Les responsables de la défense à Tbilissi disent espérer au minimum équiper de matériel moderne les quatre brigades existantes de l’armée de terre et développer l’armée de l’air. Le pays compte à l’heure actuelle 33.000 soldats d’active. La Géorgie espère aussi se doter d’un système de défense antiaérienne intégré couvrant l’intégralité de l’espace aérien géorgien, armer ses forces terrestres de missiles et renouveler le matériel de communications de l’armée, rendu largement inutilisable par les brouillages de l’armée russe pendant la courte guerre de la mi-août. Tbilissi veut aussi distribuer des systèmes de visée nocturne en masse à ses forces armées, pour compenser leur infériorité numérique sur le terrain face aux unités blindées russes. Les discussions qu’entament actuellement la Géorgie et l’Occident sur leur collaboration militaire sont marquées par les événements du mois d’août, l’armée géorgienne s’étant alors dispersée sous le feu de l’ennemi. Ces problèmes, à en croire Davit Kezerachvili et son premier vice-ministre Batu Kutelia, pourraient être résolus grâce à des investissements en matériel. Le ministre de la Défense ambitionne de créer jusqu’à quatre brigades de combat supplémentaires. Il affirme que l’entraînement et l’équipement de ces nouvelles brigades, le rééquipement des forces existantes et l’installation d’une défense antiaérienne moderne pourraient coûter de 8 milliards à 9 milliards de dollars [de 5,6 milliards à 6,3 milliards d’euros].

Un allié militaire pas très fiable

Mais, selon des officiers occidentaux ayant une expérience de la collaboration avec l’armée géorgienne, ces lacunes sont trop graves et trop profondes pour être comblées par le seul renouvellement des équipements. Pendant le conflit du mois d’août, qui n’a duré que quelques jours, l’armée géorgienne a battu en retraite face à l’avancée de l’armée russe, tournant les talons et abandonnant des civils à l’ennemi. Passé les premières heures, ses avions n’ont plus fait aucune sortie. Ses bâtiments de guerre ont été coulés dans les ports, et les Russes se sont emparés de ses vedettes et les ont emportées sur des semi-remorques.

Selon les renseignements dont on dispose pour l’heure, la Géorgie, qui souhaite adhérer à l’OTAN, a si mal combattu tout au long du conflit qu’elle a sapé tous ses efforts visant à se présenter en partenaire militaire sérieux. Bien que le chef de l’Etat n’ait aucune expérience militaire tactique, il a personnellement dirigé d’importantes phases des combats, donnant ses ordres par téléphone portable et décidant du moment où déplacer une brigade de l’ouest vers le centre de la Géorgie pour faire face à l’avancée des colonnes russes.
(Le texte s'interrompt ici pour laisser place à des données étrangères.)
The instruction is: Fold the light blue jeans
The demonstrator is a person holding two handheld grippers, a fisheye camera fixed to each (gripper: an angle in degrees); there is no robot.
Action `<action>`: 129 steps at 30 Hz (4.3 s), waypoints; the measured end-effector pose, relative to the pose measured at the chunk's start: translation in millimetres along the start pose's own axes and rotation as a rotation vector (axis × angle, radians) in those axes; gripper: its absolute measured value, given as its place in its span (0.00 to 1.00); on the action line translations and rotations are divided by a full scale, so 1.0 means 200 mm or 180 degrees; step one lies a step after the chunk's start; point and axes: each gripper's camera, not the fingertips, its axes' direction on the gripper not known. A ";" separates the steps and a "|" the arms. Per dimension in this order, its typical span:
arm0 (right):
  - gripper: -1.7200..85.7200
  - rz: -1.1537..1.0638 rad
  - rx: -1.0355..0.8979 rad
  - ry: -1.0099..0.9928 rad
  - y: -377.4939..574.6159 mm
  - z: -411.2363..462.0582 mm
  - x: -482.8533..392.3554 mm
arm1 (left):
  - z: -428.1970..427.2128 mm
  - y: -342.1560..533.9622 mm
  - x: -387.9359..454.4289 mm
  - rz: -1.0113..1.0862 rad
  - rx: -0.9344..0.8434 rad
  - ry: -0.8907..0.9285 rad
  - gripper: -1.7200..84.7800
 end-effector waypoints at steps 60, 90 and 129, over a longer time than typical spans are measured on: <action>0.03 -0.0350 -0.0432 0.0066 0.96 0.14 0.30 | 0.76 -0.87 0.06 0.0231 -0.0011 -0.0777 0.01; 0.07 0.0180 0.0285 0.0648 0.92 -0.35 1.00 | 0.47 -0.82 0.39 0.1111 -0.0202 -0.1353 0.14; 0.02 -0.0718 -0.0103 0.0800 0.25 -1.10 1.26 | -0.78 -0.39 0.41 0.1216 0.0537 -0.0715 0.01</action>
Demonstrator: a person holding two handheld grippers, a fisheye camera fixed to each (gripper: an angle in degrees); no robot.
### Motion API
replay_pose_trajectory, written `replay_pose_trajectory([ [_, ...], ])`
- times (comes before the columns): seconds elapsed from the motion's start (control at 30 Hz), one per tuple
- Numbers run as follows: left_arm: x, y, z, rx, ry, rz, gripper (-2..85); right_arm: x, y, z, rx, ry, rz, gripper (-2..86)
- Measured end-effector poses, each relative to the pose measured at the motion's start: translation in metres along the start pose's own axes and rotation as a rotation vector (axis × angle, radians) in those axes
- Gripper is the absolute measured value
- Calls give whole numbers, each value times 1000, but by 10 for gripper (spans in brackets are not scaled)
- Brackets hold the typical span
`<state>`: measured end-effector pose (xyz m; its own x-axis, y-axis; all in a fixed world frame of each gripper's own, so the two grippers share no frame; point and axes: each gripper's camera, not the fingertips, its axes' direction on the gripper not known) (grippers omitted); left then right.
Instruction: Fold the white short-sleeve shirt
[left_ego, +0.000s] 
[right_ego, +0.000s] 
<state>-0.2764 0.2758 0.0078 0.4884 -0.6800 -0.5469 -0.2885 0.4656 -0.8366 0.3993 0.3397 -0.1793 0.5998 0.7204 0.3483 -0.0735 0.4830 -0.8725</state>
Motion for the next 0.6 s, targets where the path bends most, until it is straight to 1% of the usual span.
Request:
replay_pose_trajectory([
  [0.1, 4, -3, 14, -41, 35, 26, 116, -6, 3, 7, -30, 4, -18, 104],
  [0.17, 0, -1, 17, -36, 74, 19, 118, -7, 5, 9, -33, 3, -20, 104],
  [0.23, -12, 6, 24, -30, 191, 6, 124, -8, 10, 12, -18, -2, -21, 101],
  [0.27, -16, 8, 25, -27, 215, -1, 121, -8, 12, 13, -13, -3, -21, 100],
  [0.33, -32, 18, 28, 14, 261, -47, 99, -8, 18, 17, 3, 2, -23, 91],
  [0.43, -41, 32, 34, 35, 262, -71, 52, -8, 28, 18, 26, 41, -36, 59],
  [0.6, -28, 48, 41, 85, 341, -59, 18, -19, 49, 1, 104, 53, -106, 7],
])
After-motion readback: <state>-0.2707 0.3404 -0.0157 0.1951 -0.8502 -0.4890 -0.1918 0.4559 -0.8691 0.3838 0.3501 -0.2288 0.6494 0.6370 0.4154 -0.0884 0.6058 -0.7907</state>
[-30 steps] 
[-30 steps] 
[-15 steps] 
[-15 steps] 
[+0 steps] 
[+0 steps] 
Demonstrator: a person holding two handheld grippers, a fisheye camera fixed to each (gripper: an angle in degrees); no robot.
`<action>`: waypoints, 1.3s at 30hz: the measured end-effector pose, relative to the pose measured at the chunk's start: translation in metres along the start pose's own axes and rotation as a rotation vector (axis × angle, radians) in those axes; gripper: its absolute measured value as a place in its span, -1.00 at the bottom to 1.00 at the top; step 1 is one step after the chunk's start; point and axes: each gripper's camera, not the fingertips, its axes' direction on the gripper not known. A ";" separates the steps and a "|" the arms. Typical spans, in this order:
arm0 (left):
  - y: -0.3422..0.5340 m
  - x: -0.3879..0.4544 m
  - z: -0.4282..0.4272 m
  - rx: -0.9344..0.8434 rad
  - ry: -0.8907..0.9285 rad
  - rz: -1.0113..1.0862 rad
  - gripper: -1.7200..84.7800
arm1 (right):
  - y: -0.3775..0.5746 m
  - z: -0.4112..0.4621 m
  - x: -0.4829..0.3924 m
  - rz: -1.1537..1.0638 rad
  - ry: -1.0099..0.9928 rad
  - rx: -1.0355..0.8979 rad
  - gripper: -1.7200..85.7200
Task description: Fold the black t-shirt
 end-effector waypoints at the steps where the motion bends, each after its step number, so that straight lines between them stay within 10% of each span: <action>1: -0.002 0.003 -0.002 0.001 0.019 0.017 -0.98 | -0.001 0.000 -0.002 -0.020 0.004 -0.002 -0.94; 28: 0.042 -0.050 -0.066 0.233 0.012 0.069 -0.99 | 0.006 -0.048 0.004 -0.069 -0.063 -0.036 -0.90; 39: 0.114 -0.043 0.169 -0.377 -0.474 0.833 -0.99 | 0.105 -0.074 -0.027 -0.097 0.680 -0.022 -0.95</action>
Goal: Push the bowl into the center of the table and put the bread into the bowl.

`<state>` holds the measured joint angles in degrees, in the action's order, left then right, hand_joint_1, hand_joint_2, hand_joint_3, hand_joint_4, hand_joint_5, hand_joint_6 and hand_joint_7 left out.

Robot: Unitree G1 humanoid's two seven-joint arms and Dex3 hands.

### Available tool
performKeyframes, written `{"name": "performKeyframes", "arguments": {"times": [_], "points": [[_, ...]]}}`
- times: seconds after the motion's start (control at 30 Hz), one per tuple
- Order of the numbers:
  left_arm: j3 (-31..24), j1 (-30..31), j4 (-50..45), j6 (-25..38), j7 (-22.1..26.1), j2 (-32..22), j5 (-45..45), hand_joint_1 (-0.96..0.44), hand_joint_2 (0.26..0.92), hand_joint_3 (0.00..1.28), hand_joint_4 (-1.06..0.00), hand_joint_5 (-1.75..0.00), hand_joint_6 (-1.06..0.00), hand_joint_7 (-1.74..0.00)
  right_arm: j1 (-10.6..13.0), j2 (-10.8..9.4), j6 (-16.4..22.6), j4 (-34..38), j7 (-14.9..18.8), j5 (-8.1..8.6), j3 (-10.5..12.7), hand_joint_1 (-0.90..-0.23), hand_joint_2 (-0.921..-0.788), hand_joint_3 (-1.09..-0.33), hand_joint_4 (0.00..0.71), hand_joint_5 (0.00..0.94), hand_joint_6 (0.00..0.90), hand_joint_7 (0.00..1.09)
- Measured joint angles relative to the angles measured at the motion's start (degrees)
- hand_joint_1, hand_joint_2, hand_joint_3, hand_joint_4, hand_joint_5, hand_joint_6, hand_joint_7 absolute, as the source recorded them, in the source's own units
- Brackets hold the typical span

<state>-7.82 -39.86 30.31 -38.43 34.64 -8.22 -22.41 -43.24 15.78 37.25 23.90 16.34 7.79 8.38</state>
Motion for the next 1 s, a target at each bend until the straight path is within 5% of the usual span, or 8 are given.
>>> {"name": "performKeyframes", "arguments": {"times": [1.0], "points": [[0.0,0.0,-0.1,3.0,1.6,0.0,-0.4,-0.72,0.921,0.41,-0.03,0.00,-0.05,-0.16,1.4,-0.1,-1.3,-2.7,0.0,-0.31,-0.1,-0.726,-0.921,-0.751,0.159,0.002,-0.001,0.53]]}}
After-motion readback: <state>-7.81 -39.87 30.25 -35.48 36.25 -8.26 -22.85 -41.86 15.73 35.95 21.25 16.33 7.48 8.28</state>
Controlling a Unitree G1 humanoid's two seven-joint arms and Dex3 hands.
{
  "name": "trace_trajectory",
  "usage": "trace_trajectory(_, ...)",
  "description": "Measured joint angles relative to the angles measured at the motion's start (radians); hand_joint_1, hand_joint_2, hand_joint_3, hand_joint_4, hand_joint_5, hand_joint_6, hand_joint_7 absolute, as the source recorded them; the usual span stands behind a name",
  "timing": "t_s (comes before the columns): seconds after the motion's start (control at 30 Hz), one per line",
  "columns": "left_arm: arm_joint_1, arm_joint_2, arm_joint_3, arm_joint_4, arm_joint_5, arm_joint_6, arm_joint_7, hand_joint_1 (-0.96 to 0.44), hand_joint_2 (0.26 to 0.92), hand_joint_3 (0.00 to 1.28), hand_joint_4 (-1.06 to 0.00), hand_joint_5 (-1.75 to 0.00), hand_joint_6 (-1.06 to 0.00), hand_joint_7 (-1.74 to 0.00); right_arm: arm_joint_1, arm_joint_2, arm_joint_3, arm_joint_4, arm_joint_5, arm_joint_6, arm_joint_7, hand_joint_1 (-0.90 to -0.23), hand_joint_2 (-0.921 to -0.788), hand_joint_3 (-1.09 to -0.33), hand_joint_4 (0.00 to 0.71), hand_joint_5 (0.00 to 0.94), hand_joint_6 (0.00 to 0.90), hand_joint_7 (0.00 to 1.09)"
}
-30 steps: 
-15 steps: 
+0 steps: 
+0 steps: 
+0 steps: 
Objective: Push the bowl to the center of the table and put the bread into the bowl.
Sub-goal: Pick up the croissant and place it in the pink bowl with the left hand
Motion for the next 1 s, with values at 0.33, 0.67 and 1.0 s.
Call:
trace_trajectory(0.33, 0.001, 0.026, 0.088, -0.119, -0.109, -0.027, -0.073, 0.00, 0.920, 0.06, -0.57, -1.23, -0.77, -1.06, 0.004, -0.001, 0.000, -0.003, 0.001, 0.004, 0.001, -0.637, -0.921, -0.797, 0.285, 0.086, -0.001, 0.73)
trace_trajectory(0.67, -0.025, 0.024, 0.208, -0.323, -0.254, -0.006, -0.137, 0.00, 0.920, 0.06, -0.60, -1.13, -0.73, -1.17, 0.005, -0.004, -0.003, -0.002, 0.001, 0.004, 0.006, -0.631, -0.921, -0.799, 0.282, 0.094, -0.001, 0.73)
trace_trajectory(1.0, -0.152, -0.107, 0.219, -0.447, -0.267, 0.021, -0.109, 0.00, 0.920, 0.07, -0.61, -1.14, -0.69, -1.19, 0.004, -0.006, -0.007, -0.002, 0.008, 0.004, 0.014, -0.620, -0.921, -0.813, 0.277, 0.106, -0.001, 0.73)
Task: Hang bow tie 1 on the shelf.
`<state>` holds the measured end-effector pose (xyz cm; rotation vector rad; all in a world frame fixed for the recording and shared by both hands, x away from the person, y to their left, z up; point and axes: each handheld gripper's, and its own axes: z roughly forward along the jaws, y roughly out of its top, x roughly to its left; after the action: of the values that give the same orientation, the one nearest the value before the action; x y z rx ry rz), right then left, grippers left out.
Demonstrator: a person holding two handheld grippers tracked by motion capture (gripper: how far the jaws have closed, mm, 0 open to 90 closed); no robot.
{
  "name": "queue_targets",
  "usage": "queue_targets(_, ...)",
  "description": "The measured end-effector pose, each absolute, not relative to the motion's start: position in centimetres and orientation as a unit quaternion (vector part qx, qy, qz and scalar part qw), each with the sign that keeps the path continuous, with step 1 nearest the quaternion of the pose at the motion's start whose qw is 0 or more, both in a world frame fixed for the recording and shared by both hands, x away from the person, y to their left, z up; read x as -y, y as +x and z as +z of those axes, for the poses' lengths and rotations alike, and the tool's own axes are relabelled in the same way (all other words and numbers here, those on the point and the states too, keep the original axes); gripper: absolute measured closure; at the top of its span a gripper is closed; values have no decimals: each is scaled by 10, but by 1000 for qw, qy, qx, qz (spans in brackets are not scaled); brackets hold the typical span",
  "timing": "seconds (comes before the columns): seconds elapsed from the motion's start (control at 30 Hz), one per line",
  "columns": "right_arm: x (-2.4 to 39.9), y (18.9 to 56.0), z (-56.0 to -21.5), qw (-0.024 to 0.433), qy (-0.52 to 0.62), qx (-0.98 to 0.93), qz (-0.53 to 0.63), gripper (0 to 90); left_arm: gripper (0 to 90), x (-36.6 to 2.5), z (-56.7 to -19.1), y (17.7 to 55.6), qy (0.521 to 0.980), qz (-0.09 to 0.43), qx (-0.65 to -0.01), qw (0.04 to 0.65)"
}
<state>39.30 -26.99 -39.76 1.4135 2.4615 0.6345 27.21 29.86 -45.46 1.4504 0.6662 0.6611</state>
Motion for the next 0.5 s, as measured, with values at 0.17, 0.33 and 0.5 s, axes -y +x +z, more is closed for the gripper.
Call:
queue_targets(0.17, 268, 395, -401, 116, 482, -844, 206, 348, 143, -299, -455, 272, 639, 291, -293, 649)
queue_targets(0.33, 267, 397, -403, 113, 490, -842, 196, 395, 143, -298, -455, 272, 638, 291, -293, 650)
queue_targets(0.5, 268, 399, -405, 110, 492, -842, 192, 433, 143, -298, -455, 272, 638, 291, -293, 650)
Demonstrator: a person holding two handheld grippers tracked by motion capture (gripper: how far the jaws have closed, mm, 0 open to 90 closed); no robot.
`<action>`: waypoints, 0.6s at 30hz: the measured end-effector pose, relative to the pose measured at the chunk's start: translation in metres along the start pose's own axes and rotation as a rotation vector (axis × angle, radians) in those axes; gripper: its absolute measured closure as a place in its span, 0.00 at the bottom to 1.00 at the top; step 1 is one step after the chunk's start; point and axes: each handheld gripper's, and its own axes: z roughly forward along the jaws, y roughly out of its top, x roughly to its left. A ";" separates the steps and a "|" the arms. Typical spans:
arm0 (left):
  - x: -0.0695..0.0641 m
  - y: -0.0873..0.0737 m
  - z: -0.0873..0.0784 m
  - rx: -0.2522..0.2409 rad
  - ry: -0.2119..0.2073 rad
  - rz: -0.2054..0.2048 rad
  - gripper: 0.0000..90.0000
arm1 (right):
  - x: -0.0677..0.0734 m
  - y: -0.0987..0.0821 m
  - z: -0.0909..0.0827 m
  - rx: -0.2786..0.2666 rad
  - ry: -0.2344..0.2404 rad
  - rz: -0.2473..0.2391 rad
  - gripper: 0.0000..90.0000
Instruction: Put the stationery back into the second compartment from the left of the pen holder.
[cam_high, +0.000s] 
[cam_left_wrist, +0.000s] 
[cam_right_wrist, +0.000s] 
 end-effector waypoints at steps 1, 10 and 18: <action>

Sur le terrain, racontent de nombreux témoins, l’armée géorgienne a commencé à pilonner, dans les trente minutes qui ont suivi l’ordre de Saakachvili, des quartiers civils de la ville de Tskhinvali, de même qu’une base russe de maintien de la paix, procédant à d’importants tirs de barrage de roquettes et d’artillerie. Ces tirs ont eu pour seul résultat de provoquer une réaction militaire des Russes, assurent plusieurs diplomates, officiers et témoins. Par la suite, un général géorgien a quitté le champ de bataille en ambulance, abandonnant ses soldats au mépris de son devoir, raconte un officier occidental. Une accusation que nie catégoriquement le ministère de la Défense géorgien. Personne ne conteste en revanche que l’armée géorgienne a succombé à la panique, à tel point que les soldats ont fui jusqu’à la capitale, abandonnant la ville de Gori sans préparer de véritable défense et avant même que les Russes ne l’aient atteinte en nombre. Dans leur débâcle, les Géorgiens ont aussi abandonné en chemin quantité de munitions.